● Work required
Using the word "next" as the filter, copy each matching line from the records.

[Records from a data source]
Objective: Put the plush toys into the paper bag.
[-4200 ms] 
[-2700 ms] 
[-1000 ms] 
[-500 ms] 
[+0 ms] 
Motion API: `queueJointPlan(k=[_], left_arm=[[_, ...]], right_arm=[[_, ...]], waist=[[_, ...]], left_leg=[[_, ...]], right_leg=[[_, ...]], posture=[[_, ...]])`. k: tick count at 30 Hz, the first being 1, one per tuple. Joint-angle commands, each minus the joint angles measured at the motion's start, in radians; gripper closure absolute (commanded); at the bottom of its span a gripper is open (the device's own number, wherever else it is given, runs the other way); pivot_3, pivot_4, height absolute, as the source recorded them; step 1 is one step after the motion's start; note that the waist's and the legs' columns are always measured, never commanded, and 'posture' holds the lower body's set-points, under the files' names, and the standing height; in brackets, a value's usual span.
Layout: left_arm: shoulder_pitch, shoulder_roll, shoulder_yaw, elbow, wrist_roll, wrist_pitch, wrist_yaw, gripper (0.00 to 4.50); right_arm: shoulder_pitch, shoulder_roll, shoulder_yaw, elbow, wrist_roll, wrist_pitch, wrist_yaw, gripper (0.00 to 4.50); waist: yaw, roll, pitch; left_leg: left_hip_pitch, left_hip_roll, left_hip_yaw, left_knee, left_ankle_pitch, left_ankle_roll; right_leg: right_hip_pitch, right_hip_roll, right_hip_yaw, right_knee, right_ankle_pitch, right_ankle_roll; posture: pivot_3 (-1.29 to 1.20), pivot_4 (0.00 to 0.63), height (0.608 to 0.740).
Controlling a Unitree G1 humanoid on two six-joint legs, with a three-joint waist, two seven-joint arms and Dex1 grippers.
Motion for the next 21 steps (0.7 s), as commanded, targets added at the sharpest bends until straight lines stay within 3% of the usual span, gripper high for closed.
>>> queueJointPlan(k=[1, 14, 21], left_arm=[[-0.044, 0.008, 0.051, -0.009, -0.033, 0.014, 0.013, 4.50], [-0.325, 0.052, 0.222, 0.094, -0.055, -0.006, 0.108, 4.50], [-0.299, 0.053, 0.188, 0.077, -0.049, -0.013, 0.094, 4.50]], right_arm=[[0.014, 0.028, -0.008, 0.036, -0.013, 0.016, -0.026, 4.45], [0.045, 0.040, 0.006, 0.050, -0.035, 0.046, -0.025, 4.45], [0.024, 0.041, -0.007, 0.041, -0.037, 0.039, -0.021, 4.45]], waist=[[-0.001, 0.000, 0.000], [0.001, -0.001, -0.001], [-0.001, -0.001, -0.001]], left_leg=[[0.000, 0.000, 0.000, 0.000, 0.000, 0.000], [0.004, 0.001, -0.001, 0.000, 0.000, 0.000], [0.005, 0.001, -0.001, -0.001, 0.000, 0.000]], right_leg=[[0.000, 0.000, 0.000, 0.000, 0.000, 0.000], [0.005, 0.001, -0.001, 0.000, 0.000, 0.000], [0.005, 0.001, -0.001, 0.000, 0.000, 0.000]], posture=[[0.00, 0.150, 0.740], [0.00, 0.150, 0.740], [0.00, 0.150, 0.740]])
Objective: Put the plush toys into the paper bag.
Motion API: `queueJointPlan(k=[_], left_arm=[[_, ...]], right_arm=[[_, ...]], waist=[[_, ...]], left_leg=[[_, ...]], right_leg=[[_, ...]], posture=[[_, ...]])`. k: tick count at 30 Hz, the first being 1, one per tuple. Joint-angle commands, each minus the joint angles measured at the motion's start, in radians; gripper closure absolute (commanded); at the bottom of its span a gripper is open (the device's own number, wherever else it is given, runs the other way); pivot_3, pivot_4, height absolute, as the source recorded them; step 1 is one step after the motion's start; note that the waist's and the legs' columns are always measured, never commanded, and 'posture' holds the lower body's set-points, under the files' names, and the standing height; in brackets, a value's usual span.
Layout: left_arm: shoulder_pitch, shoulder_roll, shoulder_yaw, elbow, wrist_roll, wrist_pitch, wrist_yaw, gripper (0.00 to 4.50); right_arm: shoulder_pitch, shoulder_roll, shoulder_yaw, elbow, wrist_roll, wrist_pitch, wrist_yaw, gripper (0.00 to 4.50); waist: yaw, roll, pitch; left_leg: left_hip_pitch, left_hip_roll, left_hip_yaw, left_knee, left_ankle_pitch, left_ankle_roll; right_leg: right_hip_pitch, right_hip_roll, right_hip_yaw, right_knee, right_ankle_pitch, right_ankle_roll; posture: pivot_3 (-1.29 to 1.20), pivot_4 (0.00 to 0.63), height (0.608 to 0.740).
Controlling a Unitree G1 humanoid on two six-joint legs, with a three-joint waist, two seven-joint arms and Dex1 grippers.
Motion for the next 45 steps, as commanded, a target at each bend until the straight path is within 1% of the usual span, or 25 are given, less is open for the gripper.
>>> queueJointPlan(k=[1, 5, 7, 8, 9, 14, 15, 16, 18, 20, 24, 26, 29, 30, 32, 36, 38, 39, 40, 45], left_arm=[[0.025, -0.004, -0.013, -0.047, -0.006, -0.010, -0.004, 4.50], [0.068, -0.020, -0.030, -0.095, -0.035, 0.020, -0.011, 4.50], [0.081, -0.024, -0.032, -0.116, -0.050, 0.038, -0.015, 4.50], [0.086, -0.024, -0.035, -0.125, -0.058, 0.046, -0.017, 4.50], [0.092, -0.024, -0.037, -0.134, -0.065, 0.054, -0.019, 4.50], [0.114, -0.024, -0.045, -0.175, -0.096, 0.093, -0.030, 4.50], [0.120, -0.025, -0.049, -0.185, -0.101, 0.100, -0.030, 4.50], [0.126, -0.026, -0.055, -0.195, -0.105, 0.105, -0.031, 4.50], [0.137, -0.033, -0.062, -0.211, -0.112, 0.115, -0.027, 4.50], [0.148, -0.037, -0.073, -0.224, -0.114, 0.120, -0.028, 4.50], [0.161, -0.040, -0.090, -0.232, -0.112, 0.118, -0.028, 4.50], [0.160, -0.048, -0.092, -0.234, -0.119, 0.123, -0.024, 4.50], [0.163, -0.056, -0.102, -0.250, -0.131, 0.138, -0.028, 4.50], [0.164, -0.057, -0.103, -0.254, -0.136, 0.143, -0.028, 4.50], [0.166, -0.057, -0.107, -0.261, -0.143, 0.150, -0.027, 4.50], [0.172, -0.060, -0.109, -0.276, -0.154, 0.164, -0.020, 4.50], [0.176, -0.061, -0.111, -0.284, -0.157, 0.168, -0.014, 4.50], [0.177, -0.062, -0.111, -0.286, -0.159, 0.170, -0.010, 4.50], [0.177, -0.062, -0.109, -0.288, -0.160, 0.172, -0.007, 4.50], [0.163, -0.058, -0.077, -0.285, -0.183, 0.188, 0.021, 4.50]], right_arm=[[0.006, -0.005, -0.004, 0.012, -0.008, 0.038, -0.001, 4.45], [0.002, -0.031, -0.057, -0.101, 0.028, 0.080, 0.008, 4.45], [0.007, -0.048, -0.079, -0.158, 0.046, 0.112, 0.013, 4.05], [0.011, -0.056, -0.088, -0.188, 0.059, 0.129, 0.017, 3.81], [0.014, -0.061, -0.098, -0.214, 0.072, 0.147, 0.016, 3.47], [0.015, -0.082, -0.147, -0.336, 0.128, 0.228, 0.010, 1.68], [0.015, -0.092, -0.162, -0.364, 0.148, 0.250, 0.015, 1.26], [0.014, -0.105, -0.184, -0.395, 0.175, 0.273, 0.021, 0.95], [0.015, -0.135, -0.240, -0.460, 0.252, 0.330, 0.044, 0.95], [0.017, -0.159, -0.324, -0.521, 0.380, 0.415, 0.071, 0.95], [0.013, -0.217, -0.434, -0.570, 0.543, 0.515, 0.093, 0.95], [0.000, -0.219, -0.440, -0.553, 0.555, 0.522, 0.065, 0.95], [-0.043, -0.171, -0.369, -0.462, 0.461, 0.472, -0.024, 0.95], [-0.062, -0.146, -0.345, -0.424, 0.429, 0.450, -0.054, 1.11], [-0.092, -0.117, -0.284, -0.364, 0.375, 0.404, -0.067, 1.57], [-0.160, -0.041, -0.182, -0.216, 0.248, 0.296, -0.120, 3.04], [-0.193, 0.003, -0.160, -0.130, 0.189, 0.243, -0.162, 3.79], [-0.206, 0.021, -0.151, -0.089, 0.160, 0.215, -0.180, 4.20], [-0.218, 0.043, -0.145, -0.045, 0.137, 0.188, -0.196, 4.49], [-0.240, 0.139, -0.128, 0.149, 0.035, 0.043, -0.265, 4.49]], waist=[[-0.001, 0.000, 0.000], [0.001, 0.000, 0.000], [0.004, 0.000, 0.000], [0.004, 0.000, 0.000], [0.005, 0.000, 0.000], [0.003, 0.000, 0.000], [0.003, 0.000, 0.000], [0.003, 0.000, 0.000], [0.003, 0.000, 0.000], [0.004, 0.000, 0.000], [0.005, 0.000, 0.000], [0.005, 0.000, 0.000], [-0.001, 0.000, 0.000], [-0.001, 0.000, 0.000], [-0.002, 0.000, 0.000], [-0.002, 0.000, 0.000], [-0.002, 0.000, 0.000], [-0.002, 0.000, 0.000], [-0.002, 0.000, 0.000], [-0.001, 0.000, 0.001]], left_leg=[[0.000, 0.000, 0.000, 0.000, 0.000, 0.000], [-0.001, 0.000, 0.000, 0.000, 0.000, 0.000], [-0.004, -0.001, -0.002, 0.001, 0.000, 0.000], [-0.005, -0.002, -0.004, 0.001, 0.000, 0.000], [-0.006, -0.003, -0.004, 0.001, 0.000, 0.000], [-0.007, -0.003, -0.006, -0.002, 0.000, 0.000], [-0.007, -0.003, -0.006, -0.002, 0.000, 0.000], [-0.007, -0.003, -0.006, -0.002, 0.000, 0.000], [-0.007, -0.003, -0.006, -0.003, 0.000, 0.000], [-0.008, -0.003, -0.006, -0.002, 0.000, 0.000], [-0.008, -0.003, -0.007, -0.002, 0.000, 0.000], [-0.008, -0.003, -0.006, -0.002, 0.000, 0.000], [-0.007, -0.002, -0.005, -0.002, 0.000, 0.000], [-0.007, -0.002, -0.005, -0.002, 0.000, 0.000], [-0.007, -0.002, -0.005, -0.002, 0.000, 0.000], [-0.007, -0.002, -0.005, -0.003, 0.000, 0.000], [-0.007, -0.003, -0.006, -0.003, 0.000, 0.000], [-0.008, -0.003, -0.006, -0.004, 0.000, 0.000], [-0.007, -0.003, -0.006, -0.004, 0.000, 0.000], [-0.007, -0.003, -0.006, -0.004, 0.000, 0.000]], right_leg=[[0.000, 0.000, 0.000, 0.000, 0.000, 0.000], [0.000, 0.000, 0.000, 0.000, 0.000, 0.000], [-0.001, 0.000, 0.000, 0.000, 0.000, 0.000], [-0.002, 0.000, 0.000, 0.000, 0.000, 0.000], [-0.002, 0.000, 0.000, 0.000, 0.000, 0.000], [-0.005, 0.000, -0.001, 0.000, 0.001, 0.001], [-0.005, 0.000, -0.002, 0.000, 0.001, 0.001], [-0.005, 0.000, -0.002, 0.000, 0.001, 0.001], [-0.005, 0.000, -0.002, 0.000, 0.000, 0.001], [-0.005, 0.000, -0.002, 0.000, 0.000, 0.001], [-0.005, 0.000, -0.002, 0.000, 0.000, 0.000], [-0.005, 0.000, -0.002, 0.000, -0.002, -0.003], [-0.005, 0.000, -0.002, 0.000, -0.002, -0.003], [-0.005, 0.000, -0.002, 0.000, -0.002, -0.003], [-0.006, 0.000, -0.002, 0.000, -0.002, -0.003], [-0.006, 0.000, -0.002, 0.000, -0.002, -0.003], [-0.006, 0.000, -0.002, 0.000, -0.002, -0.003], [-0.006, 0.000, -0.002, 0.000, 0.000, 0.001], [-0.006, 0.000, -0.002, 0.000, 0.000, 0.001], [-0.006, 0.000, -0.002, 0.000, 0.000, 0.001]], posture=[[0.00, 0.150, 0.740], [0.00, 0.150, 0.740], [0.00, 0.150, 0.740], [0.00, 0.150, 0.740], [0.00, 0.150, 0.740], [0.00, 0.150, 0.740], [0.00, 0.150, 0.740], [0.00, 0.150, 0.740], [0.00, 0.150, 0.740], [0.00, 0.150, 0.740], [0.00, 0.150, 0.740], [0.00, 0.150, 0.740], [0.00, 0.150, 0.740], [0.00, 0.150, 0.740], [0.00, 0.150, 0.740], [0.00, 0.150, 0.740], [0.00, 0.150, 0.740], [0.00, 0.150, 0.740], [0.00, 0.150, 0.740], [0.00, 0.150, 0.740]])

● Expected answer
Motion for the next 21 steps (0.7 s), as commanded, targets added at the sharpest bends until straight lines stay within 3% of the usual span, gripper high for closed.
Motion for the next 45 steps, as commanded, a target at each bend until the straight path is within 1% of the usual span, or 25 are given, less is open for the gripper.

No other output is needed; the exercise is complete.